Разумеется, автором концепции победоносного блицкрига был Флюмер. Также разумеется, что истинное авторство сих радостных откровений приписывалось им Пчелиному Богу. Благо, и Бог был под рукой. Квартировал он, судя по всему, где-то в соседнем с деревней поле. Прилетал регулярно, аккурат к молениям в его честь. Эффектных танцев, правда, больше он не устраивал, да и выглядел уже не столь впечатляюще – после побоища у Обители Закона размер пчелиной тучи уменьшился раза в два. Но это не мешало кларвельтцам истово верить в него, как еще совсем недавно верили в Госпожу.

Воспринимал ли я Пчелиного Бога как чудо? Да нет. Что ж тут удивительного – разумный рой пчел? Не более удивительно, чем поле хищных растений, пасущееся само по себе, или мясоверт с зубастым вентилятором вместо морды.

Я устал от чудес Светлого Мира. Тем более что в последнее время все это можно было назвать не столько чудесами, сколько несуразностями. Светлый Мир давно потерял свою прекрасную гармонию, сотворенную его создательницей, но теперь он на глазах терял остатки чего-то, что можно было назвать хоть малейшим смыслом. Светлый Мир расползался по швам. Он вел себя неопределенно, и ему больше нельзя было верить ни в чем. Обманутый своей Госпожой, мир сам стал сплошным, всеобъемлющим обманом. Он расплывался как гигантская, во все небо и землю, амеба. Он полз неизвестно куда, выпуская свои ложноножки, и нигде нельзя было чувствовать себя в безопасности.

Противно мне было все это – я всегда предпочитал иметь дело с чем-то определенным.
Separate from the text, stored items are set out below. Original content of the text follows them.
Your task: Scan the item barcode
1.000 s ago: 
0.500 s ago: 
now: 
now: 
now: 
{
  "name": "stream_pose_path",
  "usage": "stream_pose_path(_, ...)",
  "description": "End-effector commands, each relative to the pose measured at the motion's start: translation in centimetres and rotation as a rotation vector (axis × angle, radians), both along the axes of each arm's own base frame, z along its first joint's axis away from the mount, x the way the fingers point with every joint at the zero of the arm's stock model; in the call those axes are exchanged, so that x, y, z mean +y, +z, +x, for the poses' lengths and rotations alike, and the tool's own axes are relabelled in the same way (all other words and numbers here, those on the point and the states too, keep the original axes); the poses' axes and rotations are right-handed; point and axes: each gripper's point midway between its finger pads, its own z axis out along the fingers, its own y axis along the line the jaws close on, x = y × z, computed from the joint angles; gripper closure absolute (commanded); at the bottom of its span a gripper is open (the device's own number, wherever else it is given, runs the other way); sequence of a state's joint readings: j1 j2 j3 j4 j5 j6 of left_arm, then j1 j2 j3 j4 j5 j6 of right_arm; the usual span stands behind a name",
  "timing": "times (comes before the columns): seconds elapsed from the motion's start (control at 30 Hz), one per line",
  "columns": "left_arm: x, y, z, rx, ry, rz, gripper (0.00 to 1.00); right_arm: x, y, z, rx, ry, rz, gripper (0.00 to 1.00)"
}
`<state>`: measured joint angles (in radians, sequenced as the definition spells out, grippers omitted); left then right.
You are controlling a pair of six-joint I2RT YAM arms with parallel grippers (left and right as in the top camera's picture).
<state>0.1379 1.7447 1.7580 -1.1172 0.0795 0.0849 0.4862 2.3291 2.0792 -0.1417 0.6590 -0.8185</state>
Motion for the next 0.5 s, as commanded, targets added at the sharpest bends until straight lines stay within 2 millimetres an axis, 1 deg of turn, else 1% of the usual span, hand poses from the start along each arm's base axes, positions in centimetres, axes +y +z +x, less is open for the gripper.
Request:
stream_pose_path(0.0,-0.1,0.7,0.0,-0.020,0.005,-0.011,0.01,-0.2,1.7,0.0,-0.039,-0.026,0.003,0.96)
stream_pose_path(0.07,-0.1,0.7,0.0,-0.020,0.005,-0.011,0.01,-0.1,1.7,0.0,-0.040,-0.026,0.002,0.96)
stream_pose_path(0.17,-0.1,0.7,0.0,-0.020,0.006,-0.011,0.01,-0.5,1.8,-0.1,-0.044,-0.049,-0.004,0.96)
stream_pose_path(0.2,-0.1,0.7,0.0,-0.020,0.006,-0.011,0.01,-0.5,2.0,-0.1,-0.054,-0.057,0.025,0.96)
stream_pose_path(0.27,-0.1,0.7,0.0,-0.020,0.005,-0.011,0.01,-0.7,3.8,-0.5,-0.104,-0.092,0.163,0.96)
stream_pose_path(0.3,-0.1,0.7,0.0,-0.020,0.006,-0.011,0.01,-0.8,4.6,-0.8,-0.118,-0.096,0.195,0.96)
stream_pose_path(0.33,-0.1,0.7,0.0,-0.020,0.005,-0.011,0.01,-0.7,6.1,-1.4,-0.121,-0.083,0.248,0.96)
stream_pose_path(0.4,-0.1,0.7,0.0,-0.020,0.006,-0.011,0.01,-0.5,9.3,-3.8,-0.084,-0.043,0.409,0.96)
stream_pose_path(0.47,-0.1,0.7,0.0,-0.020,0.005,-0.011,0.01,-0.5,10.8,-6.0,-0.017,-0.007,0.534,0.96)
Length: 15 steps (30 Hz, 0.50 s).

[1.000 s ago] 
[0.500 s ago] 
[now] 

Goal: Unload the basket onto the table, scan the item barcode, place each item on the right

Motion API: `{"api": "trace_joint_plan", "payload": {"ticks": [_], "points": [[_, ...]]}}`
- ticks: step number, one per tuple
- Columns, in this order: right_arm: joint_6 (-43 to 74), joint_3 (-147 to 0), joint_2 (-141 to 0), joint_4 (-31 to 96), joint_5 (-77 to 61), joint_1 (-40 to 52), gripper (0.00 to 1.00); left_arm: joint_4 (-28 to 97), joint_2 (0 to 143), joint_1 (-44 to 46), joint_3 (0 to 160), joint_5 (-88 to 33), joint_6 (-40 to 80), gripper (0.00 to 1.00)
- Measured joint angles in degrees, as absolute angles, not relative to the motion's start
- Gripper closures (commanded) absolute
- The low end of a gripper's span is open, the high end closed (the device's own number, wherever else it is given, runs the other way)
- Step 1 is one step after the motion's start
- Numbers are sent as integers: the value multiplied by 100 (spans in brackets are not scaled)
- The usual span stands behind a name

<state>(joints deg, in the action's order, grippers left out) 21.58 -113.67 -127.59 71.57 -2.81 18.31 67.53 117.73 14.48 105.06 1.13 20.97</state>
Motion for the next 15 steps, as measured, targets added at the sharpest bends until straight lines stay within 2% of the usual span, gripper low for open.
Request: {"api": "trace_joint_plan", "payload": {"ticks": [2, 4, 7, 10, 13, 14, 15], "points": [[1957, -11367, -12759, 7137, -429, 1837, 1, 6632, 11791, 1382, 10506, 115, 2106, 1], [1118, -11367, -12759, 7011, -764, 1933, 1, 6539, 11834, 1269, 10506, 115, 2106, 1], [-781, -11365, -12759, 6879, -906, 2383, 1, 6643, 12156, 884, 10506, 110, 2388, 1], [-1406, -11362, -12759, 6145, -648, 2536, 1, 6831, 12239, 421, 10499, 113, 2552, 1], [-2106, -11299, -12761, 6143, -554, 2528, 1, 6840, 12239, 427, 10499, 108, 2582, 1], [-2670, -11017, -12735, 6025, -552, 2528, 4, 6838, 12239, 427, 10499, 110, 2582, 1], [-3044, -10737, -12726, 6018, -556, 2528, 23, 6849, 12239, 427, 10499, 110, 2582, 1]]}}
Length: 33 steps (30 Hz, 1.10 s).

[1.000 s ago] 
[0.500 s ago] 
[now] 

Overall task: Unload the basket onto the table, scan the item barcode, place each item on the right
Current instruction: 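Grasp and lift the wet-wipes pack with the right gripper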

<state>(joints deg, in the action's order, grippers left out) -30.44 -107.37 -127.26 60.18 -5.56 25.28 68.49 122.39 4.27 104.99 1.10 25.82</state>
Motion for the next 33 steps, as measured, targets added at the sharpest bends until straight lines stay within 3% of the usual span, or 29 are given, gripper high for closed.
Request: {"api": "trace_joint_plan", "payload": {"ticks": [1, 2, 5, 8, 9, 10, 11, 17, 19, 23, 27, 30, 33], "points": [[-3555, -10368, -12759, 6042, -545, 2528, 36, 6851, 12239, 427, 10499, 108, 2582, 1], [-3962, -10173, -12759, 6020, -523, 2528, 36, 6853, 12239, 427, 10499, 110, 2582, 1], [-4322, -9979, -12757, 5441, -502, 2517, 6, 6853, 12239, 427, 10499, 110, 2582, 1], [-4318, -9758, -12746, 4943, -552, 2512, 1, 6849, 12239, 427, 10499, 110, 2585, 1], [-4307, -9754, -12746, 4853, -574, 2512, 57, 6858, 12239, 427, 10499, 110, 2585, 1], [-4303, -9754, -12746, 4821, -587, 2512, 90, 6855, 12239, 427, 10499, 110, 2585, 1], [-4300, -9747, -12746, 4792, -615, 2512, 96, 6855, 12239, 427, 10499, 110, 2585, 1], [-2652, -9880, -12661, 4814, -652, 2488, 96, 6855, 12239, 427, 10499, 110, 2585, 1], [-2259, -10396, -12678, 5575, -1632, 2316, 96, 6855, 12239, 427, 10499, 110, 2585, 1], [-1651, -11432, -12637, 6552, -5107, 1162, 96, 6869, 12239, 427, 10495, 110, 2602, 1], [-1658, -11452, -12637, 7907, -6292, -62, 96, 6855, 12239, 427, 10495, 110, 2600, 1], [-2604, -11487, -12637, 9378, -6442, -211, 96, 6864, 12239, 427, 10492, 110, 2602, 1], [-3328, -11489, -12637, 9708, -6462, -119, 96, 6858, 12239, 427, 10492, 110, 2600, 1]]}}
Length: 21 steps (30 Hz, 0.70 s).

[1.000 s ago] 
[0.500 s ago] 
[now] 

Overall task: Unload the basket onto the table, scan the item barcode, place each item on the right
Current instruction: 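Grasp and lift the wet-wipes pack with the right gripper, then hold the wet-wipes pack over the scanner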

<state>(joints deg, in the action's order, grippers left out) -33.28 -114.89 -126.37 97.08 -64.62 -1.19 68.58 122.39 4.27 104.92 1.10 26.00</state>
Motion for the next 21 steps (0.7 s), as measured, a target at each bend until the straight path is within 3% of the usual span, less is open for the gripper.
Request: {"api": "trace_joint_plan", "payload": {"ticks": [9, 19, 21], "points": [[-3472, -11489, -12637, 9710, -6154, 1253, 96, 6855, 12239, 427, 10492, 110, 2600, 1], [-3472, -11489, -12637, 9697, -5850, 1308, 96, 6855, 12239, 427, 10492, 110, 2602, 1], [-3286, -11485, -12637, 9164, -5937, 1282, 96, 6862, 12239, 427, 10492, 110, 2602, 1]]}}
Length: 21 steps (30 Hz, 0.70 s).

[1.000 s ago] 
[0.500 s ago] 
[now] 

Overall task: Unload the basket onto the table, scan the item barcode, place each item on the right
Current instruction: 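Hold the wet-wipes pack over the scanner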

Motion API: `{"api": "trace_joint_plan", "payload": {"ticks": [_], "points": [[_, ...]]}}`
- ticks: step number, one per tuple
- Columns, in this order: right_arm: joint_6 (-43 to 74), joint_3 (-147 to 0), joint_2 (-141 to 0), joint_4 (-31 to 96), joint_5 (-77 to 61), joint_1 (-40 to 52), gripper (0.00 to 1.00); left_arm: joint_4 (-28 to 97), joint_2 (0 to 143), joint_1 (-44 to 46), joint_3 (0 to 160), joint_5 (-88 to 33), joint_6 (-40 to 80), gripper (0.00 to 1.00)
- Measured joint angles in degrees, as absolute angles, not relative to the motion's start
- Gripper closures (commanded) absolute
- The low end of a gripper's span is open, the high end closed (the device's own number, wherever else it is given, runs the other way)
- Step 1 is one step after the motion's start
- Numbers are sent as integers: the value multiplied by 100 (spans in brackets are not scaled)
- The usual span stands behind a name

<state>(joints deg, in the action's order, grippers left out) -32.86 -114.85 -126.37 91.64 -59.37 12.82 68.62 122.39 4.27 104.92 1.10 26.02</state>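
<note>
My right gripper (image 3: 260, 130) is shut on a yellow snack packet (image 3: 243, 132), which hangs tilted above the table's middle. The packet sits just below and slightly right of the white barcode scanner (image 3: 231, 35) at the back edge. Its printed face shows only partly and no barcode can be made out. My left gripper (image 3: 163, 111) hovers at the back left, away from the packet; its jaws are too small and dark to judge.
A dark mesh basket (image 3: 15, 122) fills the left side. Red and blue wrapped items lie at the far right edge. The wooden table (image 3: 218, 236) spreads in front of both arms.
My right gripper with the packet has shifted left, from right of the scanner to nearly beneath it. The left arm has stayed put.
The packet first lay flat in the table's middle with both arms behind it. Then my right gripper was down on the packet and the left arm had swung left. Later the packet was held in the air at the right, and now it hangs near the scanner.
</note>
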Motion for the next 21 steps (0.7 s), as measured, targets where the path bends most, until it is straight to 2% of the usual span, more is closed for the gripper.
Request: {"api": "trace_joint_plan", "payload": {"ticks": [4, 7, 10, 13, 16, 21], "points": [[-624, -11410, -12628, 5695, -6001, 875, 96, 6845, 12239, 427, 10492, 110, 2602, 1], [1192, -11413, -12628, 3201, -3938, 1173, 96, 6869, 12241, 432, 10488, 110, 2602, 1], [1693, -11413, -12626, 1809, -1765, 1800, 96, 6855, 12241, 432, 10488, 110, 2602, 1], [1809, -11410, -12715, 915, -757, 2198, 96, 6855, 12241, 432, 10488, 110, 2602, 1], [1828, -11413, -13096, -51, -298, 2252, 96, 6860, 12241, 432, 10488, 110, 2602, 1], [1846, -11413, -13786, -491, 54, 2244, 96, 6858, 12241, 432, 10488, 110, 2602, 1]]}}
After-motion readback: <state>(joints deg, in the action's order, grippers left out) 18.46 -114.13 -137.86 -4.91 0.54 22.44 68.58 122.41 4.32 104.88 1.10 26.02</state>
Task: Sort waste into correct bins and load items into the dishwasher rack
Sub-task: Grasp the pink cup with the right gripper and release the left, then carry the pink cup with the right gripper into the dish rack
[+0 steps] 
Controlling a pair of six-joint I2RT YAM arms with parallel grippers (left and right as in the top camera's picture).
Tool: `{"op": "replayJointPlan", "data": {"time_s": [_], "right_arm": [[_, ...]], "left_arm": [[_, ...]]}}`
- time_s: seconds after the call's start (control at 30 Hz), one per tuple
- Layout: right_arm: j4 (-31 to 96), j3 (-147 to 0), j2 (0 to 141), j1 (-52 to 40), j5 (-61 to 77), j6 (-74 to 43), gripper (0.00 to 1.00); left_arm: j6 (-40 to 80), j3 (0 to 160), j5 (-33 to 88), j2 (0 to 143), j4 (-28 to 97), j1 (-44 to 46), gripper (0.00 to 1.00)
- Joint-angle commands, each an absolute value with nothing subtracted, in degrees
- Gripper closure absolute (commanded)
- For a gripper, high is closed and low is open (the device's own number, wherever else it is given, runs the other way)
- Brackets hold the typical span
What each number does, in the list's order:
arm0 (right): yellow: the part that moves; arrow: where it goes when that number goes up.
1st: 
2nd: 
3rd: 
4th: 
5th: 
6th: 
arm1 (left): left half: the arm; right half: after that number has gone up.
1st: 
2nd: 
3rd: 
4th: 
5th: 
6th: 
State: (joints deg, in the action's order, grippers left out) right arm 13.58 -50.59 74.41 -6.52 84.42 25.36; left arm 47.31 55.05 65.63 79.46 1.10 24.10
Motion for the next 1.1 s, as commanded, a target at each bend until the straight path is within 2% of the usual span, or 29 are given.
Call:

Еще недавно я был уверен, что Кларвельт разваливается по одной простой причине: Госпожа Дум сошла с ума и мир ее потерял разум. Теперь же мне все чаще казалось, что подлая магичка находится в полном здравии. Просто она затеяла против нас что-то совсем уж отвратительное, и пудрит нам мозги, пытаясь прикинуться душевнобольной.

Господи… Бедная Лурдес… Жива ли ты? Что ты делаешь сейчас в своей темнице? Веришь ли ты до сих пор, что мы спасем тебя?

Я уж и не знаю, верил ли я сам в это. Но старался верить изо всех сил.